Listen Up!: Crushes on Section Kid and...Rocks?

Listen Up! Crush on Section Kid
Steven R. Watros

Listen Up!

Welcome to “Listen Up,” Flyby’s bi-weekly advice column written by two uniquely unqualified, naive, decidedly uninteresting sophomores from the back table in Adams Dining Hall. We’ve been flooded by submissions since we re-launched this column. Over the course of nine days, we’ve received more than 30 submissions (thanks, Mom!) The number of Harvard students that do not seem to know how to submit advice questions has also been somewhat disconcerting. “Steven’s scout op nerf,” is not a valid question, nor is a 424-word letter asking Dev for a casual meet-up (his answer is still yes.)

We rounded up some actual questions and provided thoughtful answers below. Prepare to be inspired.

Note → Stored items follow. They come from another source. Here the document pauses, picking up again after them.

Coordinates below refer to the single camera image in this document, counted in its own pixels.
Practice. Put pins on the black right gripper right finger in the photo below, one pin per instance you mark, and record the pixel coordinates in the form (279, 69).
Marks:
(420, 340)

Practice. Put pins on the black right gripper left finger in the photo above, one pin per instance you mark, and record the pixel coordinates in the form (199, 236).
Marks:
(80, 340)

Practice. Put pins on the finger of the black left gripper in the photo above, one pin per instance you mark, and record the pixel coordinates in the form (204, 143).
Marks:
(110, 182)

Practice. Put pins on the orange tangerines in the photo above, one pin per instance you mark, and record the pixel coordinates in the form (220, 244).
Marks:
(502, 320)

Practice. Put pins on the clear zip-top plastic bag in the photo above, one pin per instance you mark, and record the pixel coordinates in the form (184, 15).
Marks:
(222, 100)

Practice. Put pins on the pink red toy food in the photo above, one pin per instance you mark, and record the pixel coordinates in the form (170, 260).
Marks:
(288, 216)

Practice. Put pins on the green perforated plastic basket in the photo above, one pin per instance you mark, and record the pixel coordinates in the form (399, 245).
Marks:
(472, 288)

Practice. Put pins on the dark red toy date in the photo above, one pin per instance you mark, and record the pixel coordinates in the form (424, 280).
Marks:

(Also don’t forget to submit your questions here to be included in the next installment of Listen Up! Come on, we know you have problems. Here’s your chance to whine.)

Note: These are all actual questions we have received through our submission form. Yes, people actually wrote them. We were surprised too. If you submitted a question and do not see a response below, have no fear, we will do our best to address your concerns about spaghetti with self-awareness, your crush on Steven S. Lee*, and your flirting problems with Brazilian girls as soon as we can (again, people actually wrote questions on those topics.)

*Steven would love to get coffee with whomever submitted that question. HMU, please.

Dev, will you bear my offspring?

Something about the science is still out on male birthing. In other words, no. (Unless Tom Brady submitted this question, in which case, yes, our bond will make science work.)

How do I ask out the cute kid from section having barely ever spoken to him since the beginning of the year?

This is exactly the type of question we expect to see in this column. After all, a previously conducted survey shows that five out of the five students who read this column do so primarily for advice about their love lives (and yes, there are more than five people who read it.)

Your situation is both a blessing and a curse. A blessing because, hey you’re in a class with your crush! Think about it, one March 11th night as you and your crush rely on each other to stay awake studying for that midterm in the most romantic of study locations (the Larsen Room in Lamont, duh), the sparks will fly and you’ll be thanking us all the way to your honeymoon. A curse because, no one ends up liking anyone in section. Either you participate too much and look like a know-it-all or you participate too little and look like a dunce.

So what should you do? Here’s our step-by-step guide to getting a 10 out of 10 for your graded assignment and for your love life.

Never actively participate in class, but always make it a point to chime in positively after your love interest has voice his or her opinion on the topic. A common opening phrase to use is “going off of what [insert name of ‘kid’] said…” But feel free to experiment with other transition phrases like “Kid brings up a really good point…” and “What my soon-to-be lover said is the right way to think about this emerging debate among scholars…”

Can’t muster the courage to regurgitate something that was just said by the previous speaker? Have no fear. Throwing a casual wink in the direction of your crush every time they participate is a surefire way to get attention. When the TF hands back assignments, grab your crush’s hand as they reach for their paper with a little ‘oops, excuse me.’ If you’re feeling adventurous, ‘accidentally’ grab your crush’s graded assignment as you rush out the door. Email them later about the ‘mixup’: “Hey, I accidentally took your assignment instead of mine. Meet me at Crema at 6 to exchange? And if 6 doesn’t work for you, how about 11 in my bedroom :)?”

Why is a convergent sequence also bounded?